Directions for this task: Each line with the word "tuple" must appear in the answer, copied from the records.

Exercise inputs:

· · · ·

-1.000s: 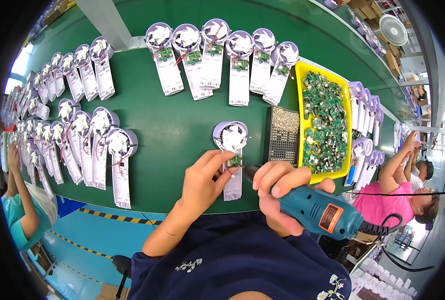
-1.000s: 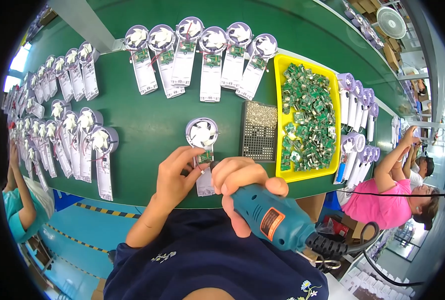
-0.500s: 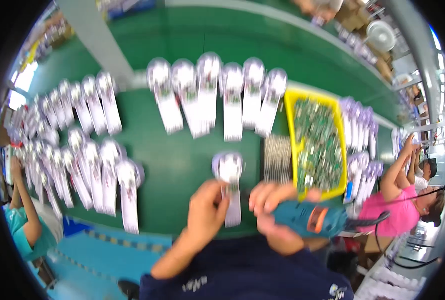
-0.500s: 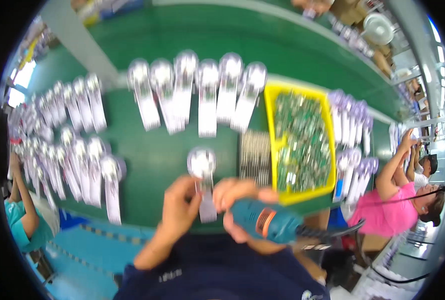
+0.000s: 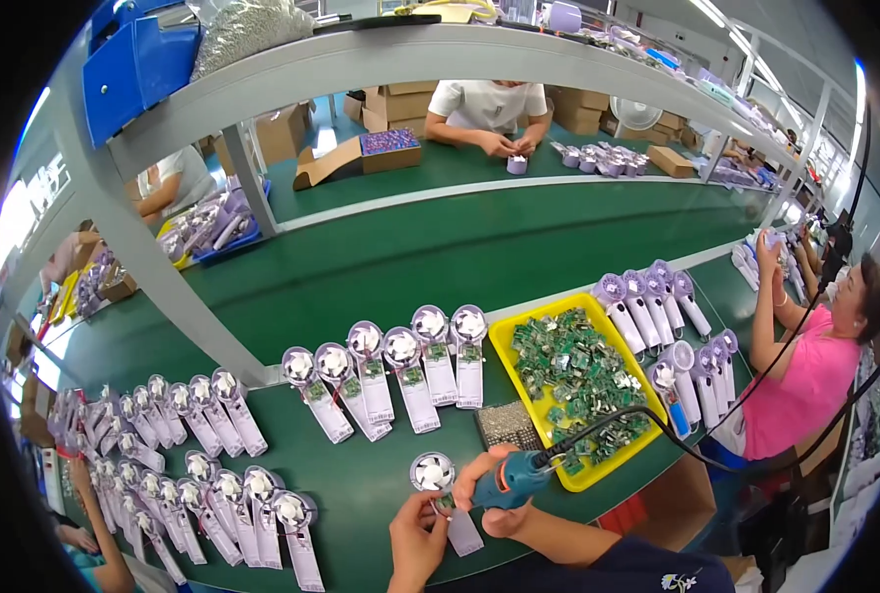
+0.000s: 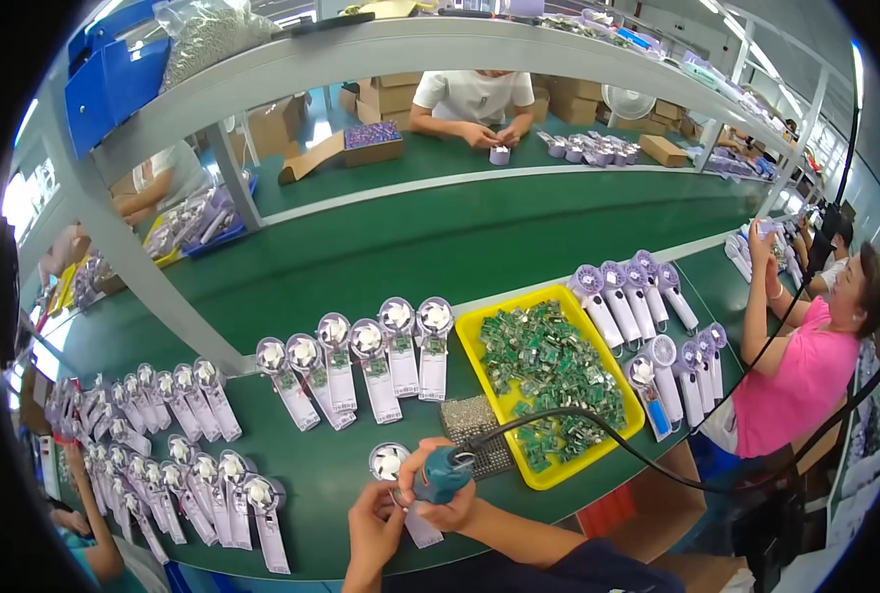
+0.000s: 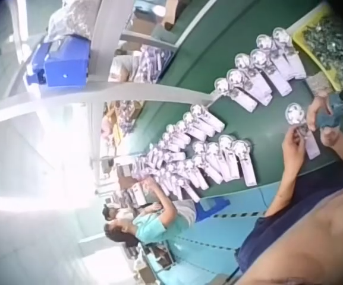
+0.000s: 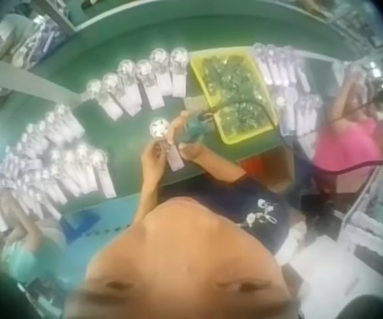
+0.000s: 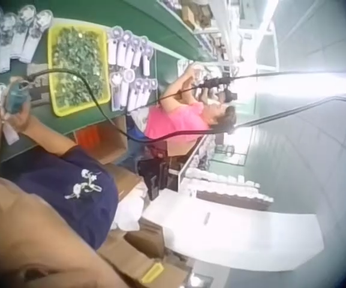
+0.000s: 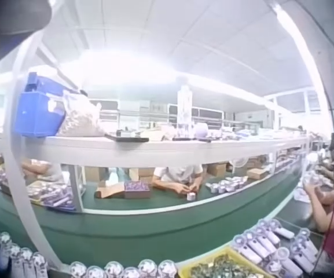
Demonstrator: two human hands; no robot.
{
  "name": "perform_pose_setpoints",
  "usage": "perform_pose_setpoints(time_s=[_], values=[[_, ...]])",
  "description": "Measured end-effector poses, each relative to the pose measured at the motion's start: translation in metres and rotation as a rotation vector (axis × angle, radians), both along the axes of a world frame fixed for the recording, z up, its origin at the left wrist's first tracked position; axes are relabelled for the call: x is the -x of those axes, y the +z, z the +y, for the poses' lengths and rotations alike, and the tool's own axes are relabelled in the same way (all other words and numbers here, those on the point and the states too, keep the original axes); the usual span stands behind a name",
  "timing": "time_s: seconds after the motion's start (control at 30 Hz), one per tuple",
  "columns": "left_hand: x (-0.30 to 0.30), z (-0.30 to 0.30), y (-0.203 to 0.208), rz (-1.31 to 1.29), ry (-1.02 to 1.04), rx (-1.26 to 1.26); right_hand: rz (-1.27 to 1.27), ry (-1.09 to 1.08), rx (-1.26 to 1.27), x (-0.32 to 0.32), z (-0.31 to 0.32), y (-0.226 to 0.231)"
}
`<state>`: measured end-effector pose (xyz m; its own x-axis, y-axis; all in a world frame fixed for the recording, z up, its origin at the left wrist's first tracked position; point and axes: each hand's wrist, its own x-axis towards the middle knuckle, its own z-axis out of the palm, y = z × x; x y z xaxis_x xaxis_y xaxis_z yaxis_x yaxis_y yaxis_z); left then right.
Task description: The person assembles handheld fans by installing PCB components and fan motors into plastic fan housings, securing them with screws using an electric screwdriver.
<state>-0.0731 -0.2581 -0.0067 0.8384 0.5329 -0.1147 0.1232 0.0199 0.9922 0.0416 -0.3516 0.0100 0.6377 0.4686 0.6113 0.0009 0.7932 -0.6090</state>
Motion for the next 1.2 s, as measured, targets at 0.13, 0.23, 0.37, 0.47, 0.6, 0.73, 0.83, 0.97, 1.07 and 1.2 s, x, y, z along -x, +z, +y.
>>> perform_pose_setpoints(time_s=[0.13, 0.23, 0.37, 0.47, 0.6, 0.73, 0.83, 0.97, 1.07, 1.2], values=[[0.001, 0.002, -0.005, -0.008, -0.023, 0.004, -0.011, -0.037, 0.016, 0.001, 0.002, 0.000], [0.002, 0.001, -0.002, 0.013, -0.026, 0.014, 0.001, -0.055, 0.045, 0.001, 0.003, 0.001], [0.006, 0.001, -0.004, -0.002, -0.007, 0.049, 0.036, -0.071, 0.120, 0.003, 0.004, 0.007], [0.006, 0.004, -0.005, -0.013, -0.011, 0.108, -0.027, -0.062, 0.159, 0.003, 0.003, 0.006], [0.007, 0.002, 0.012, -0.063, -0.017, -0.013, -0.032, -0.081, 0.163, 0.004, 0.001, 0.005], [0.007, 0.008, -0.006, -0.070, -0.046, 0.209, 0.004, -0.080, 0.145, 0.005, 0.002, 0.007], [0.006, 0.001, 0.015, -0.033, -0.058, -0.009, 0.003, -0.101, 0.163, 0.003, 0.002, 0.005], [0.004, -0.004, 0.011, -0.081, -0.010, 0.010, -0.010, -0.098, 0.147, 0.002, 0.002, 0.007], [0.003, -0.001, 0.000, -0.079, 0.002, 0.064, -0.033, -0.094, 0.141, 0.001, 0.001, 0.003], [0.003, 0.000, -0.005, -0.090, 0.007, 0.151, -0.025, -0.104, 0.123, 0.005, 0.000, 0.005]])
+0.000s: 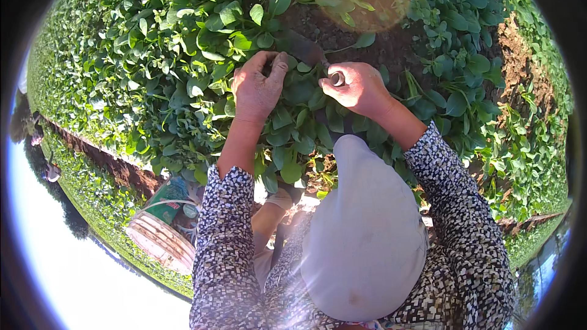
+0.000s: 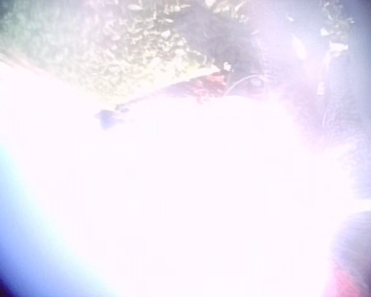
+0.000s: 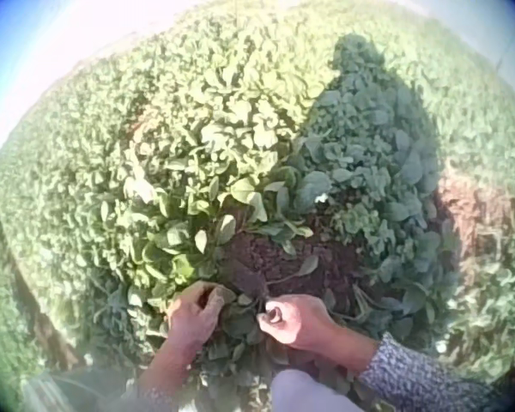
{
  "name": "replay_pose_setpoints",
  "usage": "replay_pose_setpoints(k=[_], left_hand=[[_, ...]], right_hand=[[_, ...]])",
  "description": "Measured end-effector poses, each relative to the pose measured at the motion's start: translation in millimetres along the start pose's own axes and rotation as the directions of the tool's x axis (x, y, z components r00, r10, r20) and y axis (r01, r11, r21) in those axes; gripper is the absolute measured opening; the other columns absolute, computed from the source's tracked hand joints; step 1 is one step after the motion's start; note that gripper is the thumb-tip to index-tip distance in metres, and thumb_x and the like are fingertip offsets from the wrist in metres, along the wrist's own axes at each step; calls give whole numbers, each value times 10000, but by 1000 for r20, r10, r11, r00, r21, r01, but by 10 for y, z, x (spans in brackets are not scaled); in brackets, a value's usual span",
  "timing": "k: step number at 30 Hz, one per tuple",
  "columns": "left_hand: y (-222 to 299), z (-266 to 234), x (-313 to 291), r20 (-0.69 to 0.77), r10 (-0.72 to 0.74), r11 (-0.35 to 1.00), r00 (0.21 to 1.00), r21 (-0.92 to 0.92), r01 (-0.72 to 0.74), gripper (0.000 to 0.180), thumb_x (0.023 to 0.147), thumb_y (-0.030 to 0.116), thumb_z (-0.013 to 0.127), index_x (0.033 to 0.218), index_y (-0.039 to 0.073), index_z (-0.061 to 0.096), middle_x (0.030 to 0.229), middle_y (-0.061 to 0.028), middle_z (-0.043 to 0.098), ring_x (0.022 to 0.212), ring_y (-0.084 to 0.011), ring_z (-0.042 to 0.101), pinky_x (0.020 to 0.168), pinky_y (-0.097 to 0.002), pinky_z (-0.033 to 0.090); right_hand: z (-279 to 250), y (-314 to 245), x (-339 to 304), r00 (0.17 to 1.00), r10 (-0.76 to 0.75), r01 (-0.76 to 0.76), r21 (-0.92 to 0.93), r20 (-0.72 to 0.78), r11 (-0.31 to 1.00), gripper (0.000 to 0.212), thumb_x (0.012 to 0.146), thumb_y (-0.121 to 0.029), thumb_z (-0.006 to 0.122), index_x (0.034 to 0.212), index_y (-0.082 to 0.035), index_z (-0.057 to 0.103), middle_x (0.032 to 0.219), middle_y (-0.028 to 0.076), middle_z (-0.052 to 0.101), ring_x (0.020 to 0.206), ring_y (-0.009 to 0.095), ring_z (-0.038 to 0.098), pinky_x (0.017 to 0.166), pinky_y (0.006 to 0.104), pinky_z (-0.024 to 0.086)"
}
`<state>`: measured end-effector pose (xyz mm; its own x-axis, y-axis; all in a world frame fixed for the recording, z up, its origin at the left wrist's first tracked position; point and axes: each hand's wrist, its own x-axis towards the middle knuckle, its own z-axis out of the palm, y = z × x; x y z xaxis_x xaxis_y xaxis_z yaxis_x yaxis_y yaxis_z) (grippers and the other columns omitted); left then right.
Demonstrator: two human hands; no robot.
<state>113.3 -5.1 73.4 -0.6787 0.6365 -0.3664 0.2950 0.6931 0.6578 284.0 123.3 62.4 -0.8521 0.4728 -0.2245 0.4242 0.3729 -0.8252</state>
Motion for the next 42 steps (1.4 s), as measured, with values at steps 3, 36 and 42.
replay_pose_setpoints(k=[3, 36, 42], left_hand=[[234, 188, -65, 88, 118, 993, 989, -36, -116, 256, 851, 294, 634, 937, 53, 649, 863, -105, 653, 786, -207, 641, 715, -338, 503], [-182, 112, 72, 160, 0, 977, 987, 209, -34, 212, 879, 217, 590, 1022, 61, 569, 819, -105, 637, 747, -241, 623, 692, -356, 492], [-62, -264, -716, 330, -175, 831, 928, -457, 319, 113, 937, 167, 573, 967, 64, 537, 728, 2, 551, 630, -66, 500, 572, -213, 413]], right_hand=[[79, -2, 18, 999, 35, -34, -10, 34, 999, 277, 794, -235, 672, 679, -33, 523, 621, 148, 520, 572, 348, 503, 526, 400, 397], [84, 125, -316, 804, 497, -556, 708, 326, 435, 258, 815, -201, 698, 679, -30, 559, 545, -17, 438, 540, 78, 410, 491, 278, 360], [-37, -16, -83, 899, 259, -422, 540, 353, 728, 298, 830, -242, 688, 676, -24, 554, 581, -52, 425, 589, 38, 357, 529, 254, 324]])
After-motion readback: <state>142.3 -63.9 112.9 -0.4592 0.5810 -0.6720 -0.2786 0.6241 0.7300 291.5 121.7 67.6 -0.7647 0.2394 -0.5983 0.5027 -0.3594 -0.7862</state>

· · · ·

Written answer:
  "timing": "time_s: seconds after the motion's start (control at 30 Hz), one per tuple",
  "timing": "k: step number at 30 Hz, one per tuple",

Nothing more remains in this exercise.